Forbes had an interesting article on the question of whether the lesser earning spouse should continue to use the family financial advisor after divorce.
It is likely that the financial advisor has had more contact with the higher-earning spouse, so the question becomes for the lesser earning spouse whether that advisor will continue to have as full interest in the funds allocated to that spouse in the divorce. Certainly, having much less money to invest may mean less time, and it may at a minimum give the sense that the lesser earning spouse is not as important.
Another important consideration: the financial situation of the lesser earning spouse has changed dramatically, and those changes will significantly impact how to plan for the near term and the long term. If the financial advisor does not work at fully understanding those changes and treats both spouses alike, the lesser earning spouse may end up with bad advice.
We should note that a financial advisor has a fiduciary relationship with each client, and that duty requires due diligence for each client and his or her unique circumstances. We would hope that would be the case in a post-divorce situation, but the disparate financial conditions could strain that relationship in unintended and subtle ways that would discourage the lesser earning spouse from trusting that advisor.

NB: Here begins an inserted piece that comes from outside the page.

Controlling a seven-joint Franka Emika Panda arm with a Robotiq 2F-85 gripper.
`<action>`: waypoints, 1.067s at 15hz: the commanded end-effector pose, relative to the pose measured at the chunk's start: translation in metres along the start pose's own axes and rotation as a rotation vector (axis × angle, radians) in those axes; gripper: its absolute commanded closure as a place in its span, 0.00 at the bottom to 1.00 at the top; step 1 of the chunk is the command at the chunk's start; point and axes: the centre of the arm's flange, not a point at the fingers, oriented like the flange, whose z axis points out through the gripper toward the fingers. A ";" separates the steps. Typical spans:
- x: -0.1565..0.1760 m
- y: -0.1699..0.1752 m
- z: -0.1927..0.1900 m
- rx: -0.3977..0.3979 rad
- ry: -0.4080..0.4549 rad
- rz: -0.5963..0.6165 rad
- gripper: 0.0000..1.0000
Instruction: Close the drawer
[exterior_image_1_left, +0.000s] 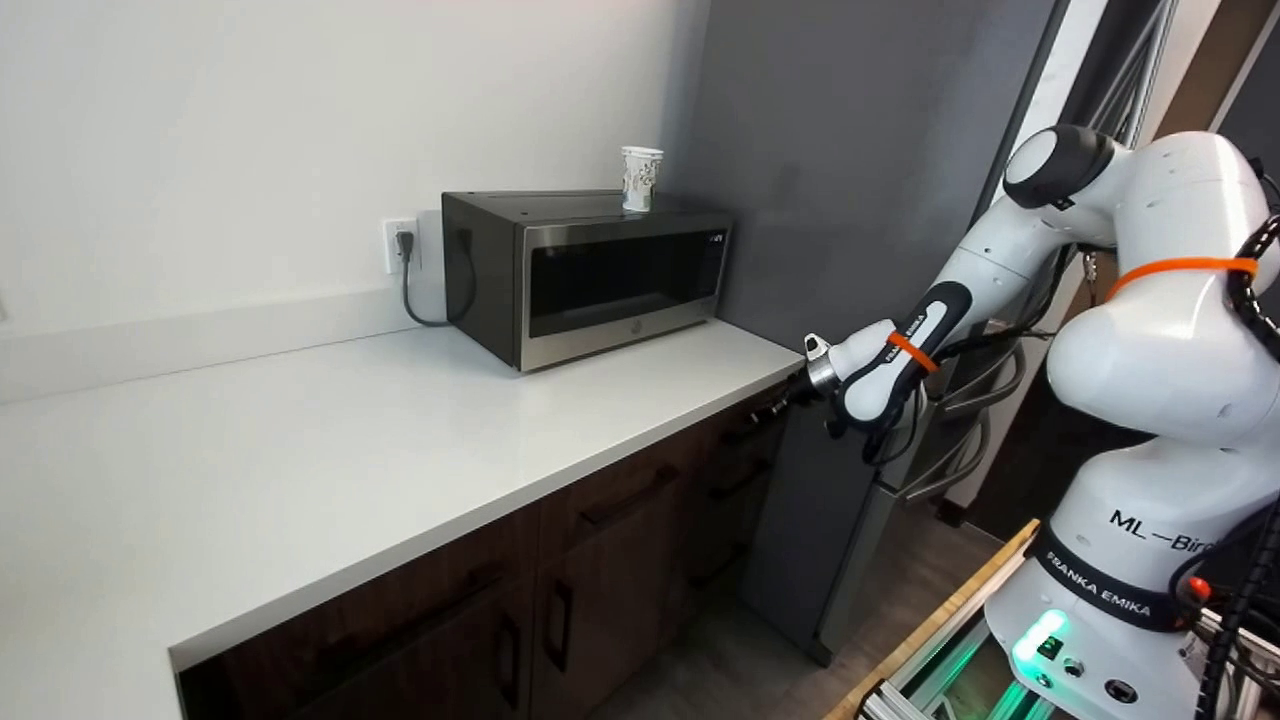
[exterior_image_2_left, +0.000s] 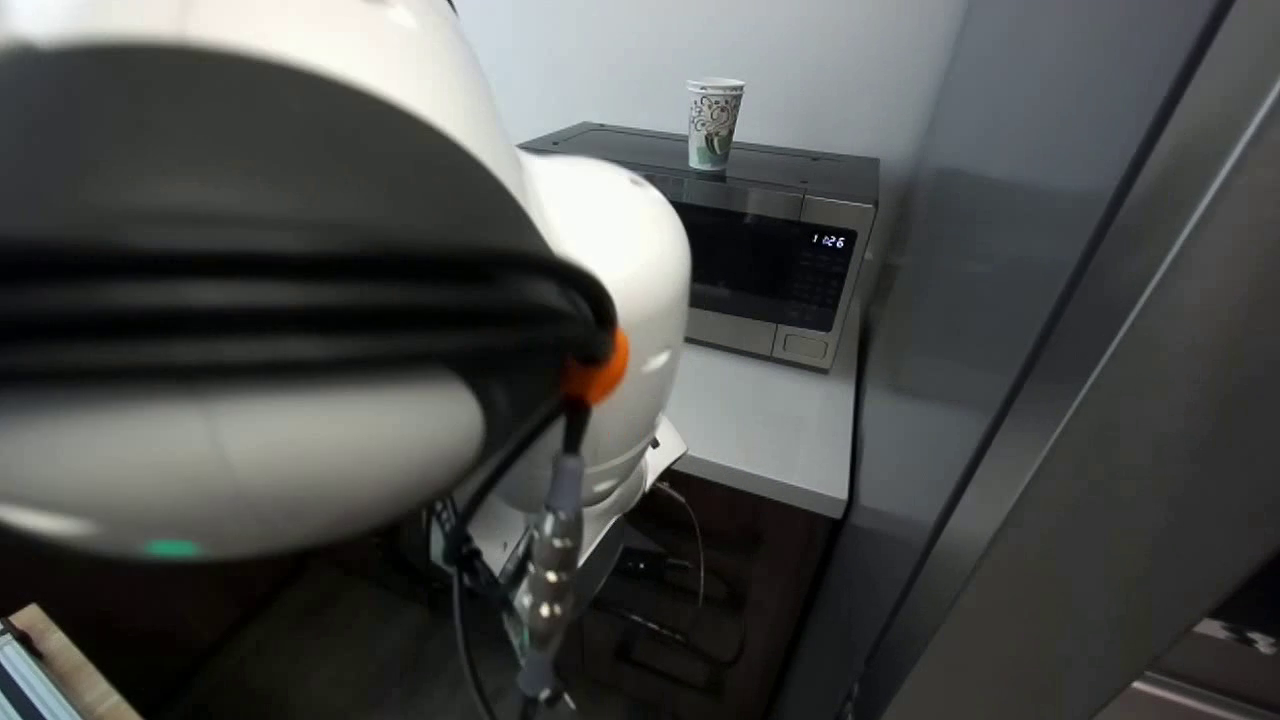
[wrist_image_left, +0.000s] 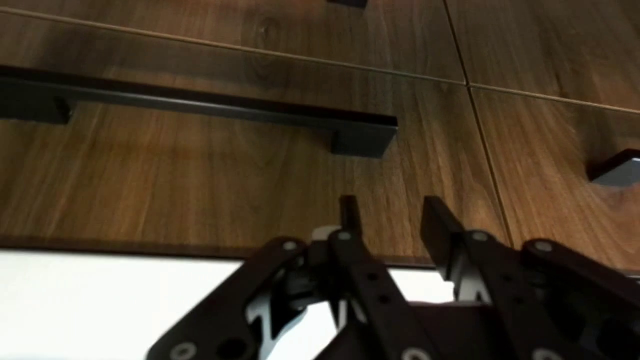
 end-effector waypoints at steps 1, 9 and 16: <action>0.030 -0.045 -0.068 -0.066 -0.124 -0.086 0.31; 0.088 -0.112 -0.115 -0.197 -0.367 -0.068 0.00; 0.140 -0.161 -0.169 -0.060 -0.587 0.218 0.00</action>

The Forbes article points out the best reason to switch advisors for the lesser earning spouse is to make a clean break in a new financial reality. Post-divorce, the lesser earning spouse has new budgets, lesser income, and different financial demands. It would be a good idea to get someone at the outset who understands this new world and will work to make it the best it can be. The new relationship will carry none of the baggage associated with the marriage and the old advisor.